Por Benito Joaquín, Enviado especial

Panmunjom, Península de Corea, jul 14 (PL) Las medidas de seguridad se refuerzan hoy en esta mal llamada zona desmilitarizada, en espera de la llegada de generales del Ejército Popular de Corea el Norte (EPC) y de Estados Unidos.

Los altos cargos castrenses, cuyos nombres no se han revelado todavía, tienen previsto desarrollar pláticas este domingo referidas a la repatriación, desde la República Popular Democrática de Corea (RPDC), de soldados y oficiales estadounidenses muertos en la guerra de invasión y de conquista que tuvo lugar en esta península entre los años 1950 y 1953.

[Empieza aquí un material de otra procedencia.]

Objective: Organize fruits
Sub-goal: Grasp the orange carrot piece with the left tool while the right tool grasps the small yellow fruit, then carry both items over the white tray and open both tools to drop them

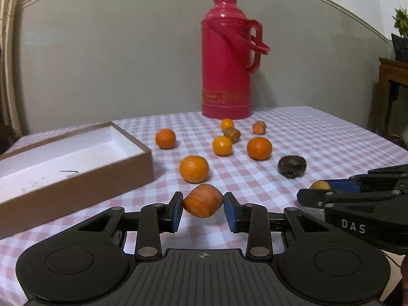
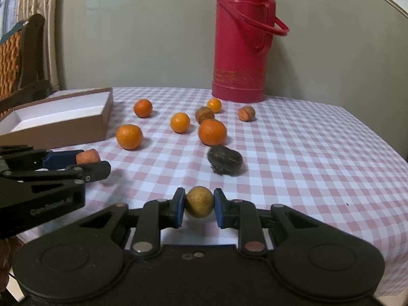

De esa manera tratarán de romper los devaneos motivados durante visita realizada a principios de mes a Pyongyang por el secretario de estado norteamericano Mike Pompeo.

En esa ocasión, la cancillería de la RPDC opinó que la estancia en Corea Democrática del jefe de la diplomacia de Washington, para abordar la implementación de los acuerdos adoptados el 12 de junio en Singapur entre el líder norcoreano Kim Jong-un y el presidente estadounidense Donald Trump, resultó ‘lamentable’.

Ahora los generales tratarán de actuar en sus conversaciones con el tono amigable de la comunicación pública que sostienen todavía Kim y Trump.

Asimismo, de dar un espaldarazo práctico a la letra del texto conjunto firmado por ambos estadistas en la capital singapurés.

En esa ocasión acordaron entre otros asuntos recuperar los restos de los militares norteamericanos fallecidos durante el conflicto armado en esta península, incluyendo una inmediata repatriación de los ya identificados, según la letra del acuerdo.

La reunión de generales estaba prevista para el pasado viernes pero fue pospuesta para el mediodía de mañana domingo a solicitud de los anfitriones, por motivos no revelados.

El más reciente encuentro entre jefes militares de alta nomenclatura de los dos países tuvo lugar hace nueve años.

Aquella ruptura se produjo tras despedazarse las negociaciones a seis bandas entre Rusia, China, Japón, Corea del Sur, EE.UU. y la RPDC, que buscaban la desnuclearización de la península coreana y la cancelación de los ensayos atómicos que norcorea realizaba con carácter persuasivo y defensivo.

Kim Jong-un y Donald Trump recientemente intercambiaron elogios por los esfuerzos comunes realizados personalmente para mejorar los vínculos bilaterales e implementar de buena fe el comunicado conjunto suscrito en Singapur.

También subrayaron la sincera aproximación recíproca centrada en la apertura de un nuevo porvenir entre la RPDC y Estados Unidos.

Casi ocho mil soldados y oficiales enviados por Washington a invadir y conquistar a la nacien fundada RPDC fueron muertos por los soldados y guerrilleros defensores de Corea Democrática, a inicios de la segunda mitad del pasado siglo.

Tecnicamente, ese conflicto está vigente porque aquella cruenta guerra no cesó por un acuerdo de paz, sino por la aceptación de una tregua amparada por el armisticio firmado en esta misma aldea el 27 de julio de 1953.